If a line of the material contains "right", copy it.
-------- Data
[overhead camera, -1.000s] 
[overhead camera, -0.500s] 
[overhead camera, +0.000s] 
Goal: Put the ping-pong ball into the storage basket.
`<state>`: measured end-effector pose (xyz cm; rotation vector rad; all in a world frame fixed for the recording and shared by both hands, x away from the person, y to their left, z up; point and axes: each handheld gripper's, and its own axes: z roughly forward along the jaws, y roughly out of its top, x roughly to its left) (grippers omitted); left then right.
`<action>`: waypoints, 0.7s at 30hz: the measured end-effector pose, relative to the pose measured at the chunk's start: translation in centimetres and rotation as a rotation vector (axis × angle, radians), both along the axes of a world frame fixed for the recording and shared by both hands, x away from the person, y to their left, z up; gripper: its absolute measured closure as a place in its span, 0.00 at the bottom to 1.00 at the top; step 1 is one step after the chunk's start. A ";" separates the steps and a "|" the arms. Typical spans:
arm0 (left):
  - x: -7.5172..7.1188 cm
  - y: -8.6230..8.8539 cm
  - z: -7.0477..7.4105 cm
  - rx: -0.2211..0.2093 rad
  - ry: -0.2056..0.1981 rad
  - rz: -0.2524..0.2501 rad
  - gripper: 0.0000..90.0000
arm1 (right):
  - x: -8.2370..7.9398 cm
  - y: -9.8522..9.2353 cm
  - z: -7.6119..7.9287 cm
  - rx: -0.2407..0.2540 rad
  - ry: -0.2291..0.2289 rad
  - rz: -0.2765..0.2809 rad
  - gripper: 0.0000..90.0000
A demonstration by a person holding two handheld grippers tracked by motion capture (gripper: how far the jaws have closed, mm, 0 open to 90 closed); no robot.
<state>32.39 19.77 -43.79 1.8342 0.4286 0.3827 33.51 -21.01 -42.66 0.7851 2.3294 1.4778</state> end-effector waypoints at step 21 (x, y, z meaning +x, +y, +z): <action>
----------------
Answer
`<state>`: measured end-effector pose (xyz cm; rotation vector rad; all in a world frame fixed for the recording and shared by both hands, x away from the person, y to their left, z up; point and axes: each handheld gripper's, and its own axes: z roughly forward along the jaws, y roughly out of its top, x roughly to its left) (grippers omitted); left then right.
arm1 (right):

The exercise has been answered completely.